The mine's operator, Genwal Resources, was heavily criticized in one of the reports, released by the federal Mine Safety and Health Administration, which found that the company had kept working in the Crandall Canyon mine despite indications that it was unsafe.
A second report, by the Labor Department, took the mine safety agency itself to task for approving Genwal's mining plan in the first place and for not taking full control of the rescue operation after the initial collapse.
In Utah's close-knit coal country, those who knew the dead miners seemed relieved at the revelation that the sheer force of the collapses, as described in the reports, most likely killed their loved ones relatively quickly.
But there was also a visceral anger and even disbelief at the notion laid out in the reports that the Crandall Canyon mine was probably destined for trouble long before the initial accident and that their loved ones' fates might have been sealed months before the collapses.
"They had those men working in a section they knew was doomed to fail," said Terry Byrge, whose son-in-law, Brandon Kimber, died in the failed rescue mission. "They were playing spin the bottle with their lives every day and taking a chance on whether those men would come out alive."
The mine safety agency's report criticized Genwal, a subsidiary of the Murray Energy Corporation, for withholding information from federal regulators about three coal bursts at the mine, one of them just three days before the Aug. 6 collapse.

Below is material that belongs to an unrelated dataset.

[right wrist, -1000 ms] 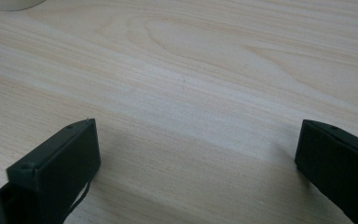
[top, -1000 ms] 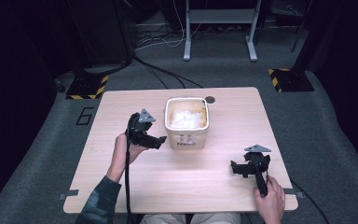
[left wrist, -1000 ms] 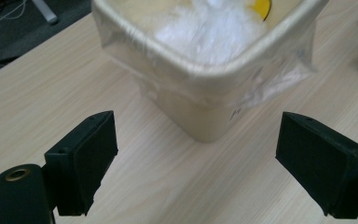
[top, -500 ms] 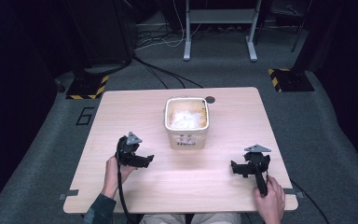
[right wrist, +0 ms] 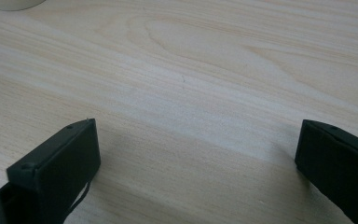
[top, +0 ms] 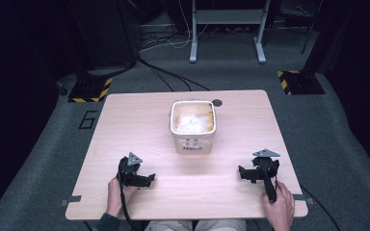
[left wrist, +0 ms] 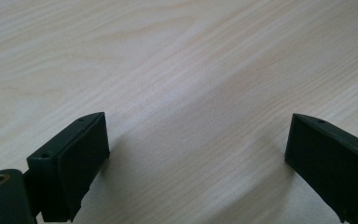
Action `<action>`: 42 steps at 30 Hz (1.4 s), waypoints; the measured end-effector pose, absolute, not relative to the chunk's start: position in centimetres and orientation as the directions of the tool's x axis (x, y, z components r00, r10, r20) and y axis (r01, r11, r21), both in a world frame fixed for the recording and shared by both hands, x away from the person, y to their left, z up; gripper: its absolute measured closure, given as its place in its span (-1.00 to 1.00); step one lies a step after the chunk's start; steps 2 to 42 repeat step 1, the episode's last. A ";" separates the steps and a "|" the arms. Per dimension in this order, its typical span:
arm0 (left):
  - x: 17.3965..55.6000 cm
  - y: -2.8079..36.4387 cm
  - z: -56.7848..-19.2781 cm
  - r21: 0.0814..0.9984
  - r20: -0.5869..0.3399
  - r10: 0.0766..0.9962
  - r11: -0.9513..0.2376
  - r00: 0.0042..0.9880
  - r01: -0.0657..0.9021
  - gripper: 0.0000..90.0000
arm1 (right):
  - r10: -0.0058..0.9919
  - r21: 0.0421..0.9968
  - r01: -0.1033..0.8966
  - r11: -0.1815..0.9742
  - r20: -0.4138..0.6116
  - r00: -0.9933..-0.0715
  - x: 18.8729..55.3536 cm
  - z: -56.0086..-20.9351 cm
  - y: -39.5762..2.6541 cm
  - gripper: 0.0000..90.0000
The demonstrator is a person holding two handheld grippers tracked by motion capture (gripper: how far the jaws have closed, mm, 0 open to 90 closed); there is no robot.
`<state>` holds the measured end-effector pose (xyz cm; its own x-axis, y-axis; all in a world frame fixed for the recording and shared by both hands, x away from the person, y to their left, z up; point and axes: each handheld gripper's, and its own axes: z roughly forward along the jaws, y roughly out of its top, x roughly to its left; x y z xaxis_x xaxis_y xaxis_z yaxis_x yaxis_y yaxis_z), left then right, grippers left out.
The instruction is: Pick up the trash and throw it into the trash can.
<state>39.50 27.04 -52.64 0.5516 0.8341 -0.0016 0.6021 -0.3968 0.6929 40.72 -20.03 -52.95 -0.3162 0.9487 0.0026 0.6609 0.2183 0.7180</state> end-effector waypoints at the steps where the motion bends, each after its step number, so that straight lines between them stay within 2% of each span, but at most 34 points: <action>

"The failure to report those bounces denied MSHA the opportunity to evaluate the conditions of the mine," said the director of the mine safety agency, Richard E. Stickler, in a telephone interview.
That and numerous other safety violations, like Genwal's removal of coal that was propping up the mine's roof, led the agency to assess $1.6 million in fines against the company for its role in the collapse. That is the highest coal mine fine in the agency's history.
The agency also levied $220,000 in fines against a mine consulting company, Agapito Associates, for providing Genwal with a faulty engineering analysis of the Crandall Canyon mine, which contributed to the collapse, according to the report.
In a statement, Genwal said the report "appears to have been tainted in part by 10 months of relentless political clamoring to lay blame for these tragic events."
A spokeswoman for Agapito did not return phone calls seeking comment. Both companies can contest the fines.
Although the mine safety agency garnered some praise for candor in its own report and for improvements over the past two years, like the hiring of 322 coal mining enforcement personnel and more intense reviews of deep mining practices, some in the industry remain skeptical about the agency's capacity for long-term change. This is particularly true given the Labor Department's criticism of the safety agency in its report.
Tony Oppegard, a lawyer who represents miners and their families, and a former federal mine safety official, said that the hiring of additional inspectors was no substitute for strengthening federal mining laws.
A bill, written by Representative George Miller, Democrat of California, that would beef up mine safety regulations is being opposed by Mr. Stickler, the federal mine safety director.
"How the head of mine safety could oppose this is beyond me," Mr. Oppegard said.
Mr. Stickler said the bill did not allow enough flexibility to put the improvements into effect and imposed "unrealistic" time frames on the agency.
Cecil E. Roberts, president of the United Mine Workers of America, said in a statement: "There is more to this tragedy than the greed of a coal operator causing workers to be put in harm's way. The fact is that companies like Murray Energy are supposed to be kept in check by MSHA. That did not happen at Crandall Canyon."
Nelda Erickson recalls her husband, a veteran miner, returning home from Crandall Canyon and telling her of how the mine would sometimes shudder violently when he was underground.
"I think a lot of the guys were worried," Ms. Erickson said. "They were just hoping it didn't happen to them.
"We don't want families to go through what we've gone through. It's too hard."